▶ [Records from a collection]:

----

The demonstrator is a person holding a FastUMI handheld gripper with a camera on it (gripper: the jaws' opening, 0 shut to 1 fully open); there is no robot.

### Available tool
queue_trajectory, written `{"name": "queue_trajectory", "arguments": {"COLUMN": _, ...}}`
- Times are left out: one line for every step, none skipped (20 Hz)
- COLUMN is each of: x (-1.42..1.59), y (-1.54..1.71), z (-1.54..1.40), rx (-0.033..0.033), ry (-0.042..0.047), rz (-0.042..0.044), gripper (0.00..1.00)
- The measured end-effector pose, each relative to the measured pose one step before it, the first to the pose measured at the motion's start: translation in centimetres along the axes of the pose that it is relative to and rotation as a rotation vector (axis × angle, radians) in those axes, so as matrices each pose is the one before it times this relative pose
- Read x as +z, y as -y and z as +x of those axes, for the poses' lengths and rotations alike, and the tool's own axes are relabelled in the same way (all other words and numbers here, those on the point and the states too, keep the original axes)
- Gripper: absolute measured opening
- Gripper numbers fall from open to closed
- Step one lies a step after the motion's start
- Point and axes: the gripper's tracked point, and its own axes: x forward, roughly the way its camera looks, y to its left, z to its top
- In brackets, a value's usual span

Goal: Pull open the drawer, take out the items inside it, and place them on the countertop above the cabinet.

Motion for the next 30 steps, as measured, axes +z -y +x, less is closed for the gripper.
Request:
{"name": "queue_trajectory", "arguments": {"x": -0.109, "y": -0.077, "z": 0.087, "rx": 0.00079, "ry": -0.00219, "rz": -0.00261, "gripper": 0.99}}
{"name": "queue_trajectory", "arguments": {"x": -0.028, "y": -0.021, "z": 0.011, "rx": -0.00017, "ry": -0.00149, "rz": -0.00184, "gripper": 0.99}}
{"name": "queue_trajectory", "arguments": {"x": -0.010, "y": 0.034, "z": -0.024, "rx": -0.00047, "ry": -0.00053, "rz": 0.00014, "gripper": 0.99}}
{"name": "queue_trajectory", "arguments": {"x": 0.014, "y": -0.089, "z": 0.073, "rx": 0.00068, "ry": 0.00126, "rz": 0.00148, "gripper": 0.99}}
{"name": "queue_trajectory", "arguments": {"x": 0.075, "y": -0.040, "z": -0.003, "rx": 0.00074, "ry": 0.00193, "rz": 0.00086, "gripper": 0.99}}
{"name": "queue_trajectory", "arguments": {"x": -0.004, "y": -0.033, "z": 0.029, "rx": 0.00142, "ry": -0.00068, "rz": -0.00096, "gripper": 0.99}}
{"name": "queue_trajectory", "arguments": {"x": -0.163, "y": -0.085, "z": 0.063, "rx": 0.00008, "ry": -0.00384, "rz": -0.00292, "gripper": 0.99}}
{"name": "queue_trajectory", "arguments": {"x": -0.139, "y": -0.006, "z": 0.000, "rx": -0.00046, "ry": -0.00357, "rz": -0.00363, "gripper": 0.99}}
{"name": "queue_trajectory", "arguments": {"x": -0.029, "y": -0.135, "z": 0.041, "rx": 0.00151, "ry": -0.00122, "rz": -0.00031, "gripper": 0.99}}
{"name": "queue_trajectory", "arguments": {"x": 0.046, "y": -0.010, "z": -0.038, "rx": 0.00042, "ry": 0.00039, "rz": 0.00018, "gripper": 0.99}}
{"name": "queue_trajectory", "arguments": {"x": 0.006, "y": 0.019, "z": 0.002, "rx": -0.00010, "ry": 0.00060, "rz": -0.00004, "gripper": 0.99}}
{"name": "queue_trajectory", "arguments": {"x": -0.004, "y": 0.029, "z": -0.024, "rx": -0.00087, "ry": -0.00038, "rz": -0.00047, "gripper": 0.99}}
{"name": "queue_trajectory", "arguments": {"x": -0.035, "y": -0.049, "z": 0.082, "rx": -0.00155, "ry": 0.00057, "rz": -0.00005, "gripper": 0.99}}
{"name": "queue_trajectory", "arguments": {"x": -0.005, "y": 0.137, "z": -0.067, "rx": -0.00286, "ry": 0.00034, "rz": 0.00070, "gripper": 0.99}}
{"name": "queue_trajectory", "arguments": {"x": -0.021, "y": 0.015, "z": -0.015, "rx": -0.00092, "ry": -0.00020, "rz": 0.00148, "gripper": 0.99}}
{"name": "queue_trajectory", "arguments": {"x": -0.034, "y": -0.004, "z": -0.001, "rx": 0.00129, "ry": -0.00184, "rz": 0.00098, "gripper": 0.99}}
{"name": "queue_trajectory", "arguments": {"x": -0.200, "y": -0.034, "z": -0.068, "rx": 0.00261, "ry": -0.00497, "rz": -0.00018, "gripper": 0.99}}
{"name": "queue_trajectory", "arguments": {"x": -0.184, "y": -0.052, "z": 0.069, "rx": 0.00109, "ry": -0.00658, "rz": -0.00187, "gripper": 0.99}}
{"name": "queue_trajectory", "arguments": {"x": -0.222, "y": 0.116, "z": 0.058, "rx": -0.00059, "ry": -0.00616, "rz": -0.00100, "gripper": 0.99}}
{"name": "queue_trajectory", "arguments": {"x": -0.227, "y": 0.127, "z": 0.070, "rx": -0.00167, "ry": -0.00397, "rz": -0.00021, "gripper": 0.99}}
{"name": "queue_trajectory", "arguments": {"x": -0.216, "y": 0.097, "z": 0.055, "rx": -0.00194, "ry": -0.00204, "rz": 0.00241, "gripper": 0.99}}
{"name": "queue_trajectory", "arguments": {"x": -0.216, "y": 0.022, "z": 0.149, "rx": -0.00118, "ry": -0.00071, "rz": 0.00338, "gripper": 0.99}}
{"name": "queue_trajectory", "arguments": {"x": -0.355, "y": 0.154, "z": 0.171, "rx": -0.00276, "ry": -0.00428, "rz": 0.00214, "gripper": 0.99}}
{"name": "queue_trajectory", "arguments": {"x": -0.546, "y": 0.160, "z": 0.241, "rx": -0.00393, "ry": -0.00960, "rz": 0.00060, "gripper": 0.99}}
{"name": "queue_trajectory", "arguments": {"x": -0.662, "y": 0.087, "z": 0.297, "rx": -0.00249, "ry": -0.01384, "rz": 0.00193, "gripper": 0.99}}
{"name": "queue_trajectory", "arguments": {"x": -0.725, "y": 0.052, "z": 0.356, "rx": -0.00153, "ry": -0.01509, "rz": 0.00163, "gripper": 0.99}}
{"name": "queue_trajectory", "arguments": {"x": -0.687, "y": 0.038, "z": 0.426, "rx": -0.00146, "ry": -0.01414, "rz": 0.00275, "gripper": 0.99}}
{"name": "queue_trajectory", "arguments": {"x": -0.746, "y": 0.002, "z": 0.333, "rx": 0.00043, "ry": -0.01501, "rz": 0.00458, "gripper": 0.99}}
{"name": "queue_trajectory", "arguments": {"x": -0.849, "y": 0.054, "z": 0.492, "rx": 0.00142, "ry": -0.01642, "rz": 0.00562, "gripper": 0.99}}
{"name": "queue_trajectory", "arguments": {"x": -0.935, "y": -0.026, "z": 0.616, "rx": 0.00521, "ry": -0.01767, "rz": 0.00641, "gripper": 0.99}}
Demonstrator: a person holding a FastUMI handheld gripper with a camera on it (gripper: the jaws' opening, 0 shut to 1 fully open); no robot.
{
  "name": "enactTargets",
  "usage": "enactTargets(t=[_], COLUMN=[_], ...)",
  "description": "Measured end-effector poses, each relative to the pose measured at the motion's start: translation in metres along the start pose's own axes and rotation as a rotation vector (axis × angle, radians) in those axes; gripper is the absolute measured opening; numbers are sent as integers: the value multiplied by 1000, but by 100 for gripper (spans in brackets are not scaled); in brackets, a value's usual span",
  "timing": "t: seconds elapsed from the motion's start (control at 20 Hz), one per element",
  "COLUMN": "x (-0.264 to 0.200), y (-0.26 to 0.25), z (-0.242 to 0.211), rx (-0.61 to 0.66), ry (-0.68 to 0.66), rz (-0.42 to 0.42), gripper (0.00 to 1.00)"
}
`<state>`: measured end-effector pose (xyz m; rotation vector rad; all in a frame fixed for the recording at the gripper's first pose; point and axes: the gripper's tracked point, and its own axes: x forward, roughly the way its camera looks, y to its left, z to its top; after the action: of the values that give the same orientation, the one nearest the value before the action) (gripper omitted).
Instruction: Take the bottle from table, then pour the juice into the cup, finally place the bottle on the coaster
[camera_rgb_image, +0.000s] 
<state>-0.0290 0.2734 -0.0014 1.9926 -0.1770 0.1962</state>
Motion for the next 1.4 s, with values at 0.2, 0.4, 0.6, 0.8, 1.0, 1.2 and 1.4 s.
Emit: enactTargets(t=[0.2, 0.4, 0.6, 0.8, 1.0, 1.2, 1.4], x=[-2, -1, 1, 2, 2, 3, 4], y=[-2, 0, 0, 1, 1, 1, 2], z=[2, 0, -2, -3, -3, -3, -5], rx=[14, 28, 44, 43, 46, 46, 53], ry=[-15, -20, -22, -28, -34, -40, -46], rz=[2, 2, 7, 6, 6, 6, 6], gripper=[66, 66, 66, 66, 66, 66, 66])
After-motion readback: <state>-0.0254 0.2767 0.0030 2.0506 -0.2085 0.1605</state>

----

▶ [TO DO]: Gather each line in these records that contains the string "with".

▶ [TASK ANSWER]:
The demonstrator is a person holding a FastUMI handheld gripper with a camera on it (gripper: the jaws' opening, 0 shut to 1 fully open); there is no robot.
Demonstrator: a person holding a FastUMI handheld gripper with a camera on it (gripper: the jaws' opening, 0 shut to 1 fully open); no robot.
Motion for the next 1.4 s, with values at 0.2, 0.4, 0.6, 0.8, 1.0, 1.2 and 1.4 s.

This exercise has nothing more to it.